Les défis sont immenses et l’Europe risque d’être « écrasé par les États-Unis »François Bayrou s’est alarmé mardi, depuis Pau. La présidence de Donald Trump risque en tout cas « avoir un impact sur nos priorités, l’ambition que nous pouvons avoir et nos marges de manœuvre »notamment sur la question climatique, souligne Sophie Pornschlegel. Alors que l’UE s’est engagée à atteindre la neutralité carbone d’ici 2050, le président américain pousse déjà à déréglementer les secteurs technologiques et la protection du climat.
L’UE semble déterminée pour le moment a maintenir ses objectifs climatiques. Jusqu’à quand ? Ursula von der Leyen a défendu mardi l’accord de Paris, affirmant qu’il était “le meilleur espoir pour l’humanité”selon Politico. Mais le député Friedrich Merz, issu de la même famille politique que le président de la Commission et probable futur chancelier allemand selon les sondages, a passé la campagne à viser le Pacte vert.
Quelle stratégie les Européens choisiront-ils face à Donald Trump ? L’un des premiers crash tests pourrait être la réponse aux accusations d’ingérence contre le milliardaire Elon Musk et son réseau social a approfondi son enquête sur le réseau social, ouverte dans le cadre du respect de la loi sur les services numériques, qui réglemente les plateformes en ligne.
La commission ira-t-elle jusqu’à condamner le réseau social ? C’est ce que les députés ont demandé mardi lors d’un débat au Parlement de Strasbourg, les sociaux-démocrates dénonçant dans un communiqué de presse “oligarques » de la technologie. Donald Trump risque de pousser l’UE à laisser tranquilles les géants américains du Web. « N« Ne pas appliquer les lois au nom des circonstances politiques serait plus préjudiciable à l’UE que respecter nos valeurs. »prévient Eric Maurice.

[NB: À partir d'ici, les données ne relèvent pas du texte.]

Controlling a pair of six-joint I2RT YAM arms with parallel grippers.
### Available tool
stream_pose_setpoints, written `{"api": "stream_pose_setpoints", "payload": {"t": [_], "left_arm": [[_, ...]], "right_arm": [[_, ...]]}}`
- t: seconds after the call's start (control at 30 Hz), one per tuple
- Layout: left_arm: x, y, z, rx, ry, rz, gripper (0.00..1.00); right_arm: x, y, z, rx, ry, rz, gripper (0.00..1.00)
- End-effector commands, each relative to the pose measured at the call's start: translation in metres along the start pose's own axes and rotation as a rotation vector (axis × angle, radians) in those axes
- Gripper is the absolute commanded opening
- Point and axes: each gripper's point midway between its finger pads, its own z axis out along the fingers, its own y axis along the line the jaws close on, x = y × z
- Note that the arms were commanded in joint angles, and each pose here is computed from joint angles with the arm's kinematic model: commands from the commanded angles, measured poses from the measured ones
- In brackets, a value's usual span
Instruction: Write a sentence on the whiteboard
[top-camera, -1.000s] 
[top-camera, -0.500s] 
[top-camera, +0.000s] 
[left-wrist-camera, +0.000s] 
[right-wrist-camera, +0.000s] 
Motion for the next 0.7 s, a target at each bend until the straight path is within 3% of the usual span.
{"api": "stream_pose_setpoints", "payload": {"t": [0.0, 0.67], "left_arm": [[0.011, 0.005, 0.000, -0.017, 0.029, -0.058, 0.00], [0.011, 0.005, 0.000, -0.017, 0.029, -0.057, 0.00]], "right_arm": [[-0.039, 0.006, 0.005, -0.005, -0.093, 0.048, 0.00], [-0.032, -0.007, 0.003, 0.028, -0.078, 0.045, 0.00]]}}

Les prochaines années s’annoncent donc mouvementées. Le nouveau mandat de Donald Trump pourrait cependant être le « thérapie de choc » dont l’Europe a besoin, estime l’ancien président de la Commission, José Manuel Barroso, dans un article publié par le groupe de réflexion britannique Chatham House. « L’UE a la possibilité de cesser d’être une adolescente géopolitique et de s’affirmer progressivement sur la scène mondiale aux côtés de l’Amérique et de la Chine »veut croire l’ancien responsable européen. Il lui faudra encore sortir de son attentisme.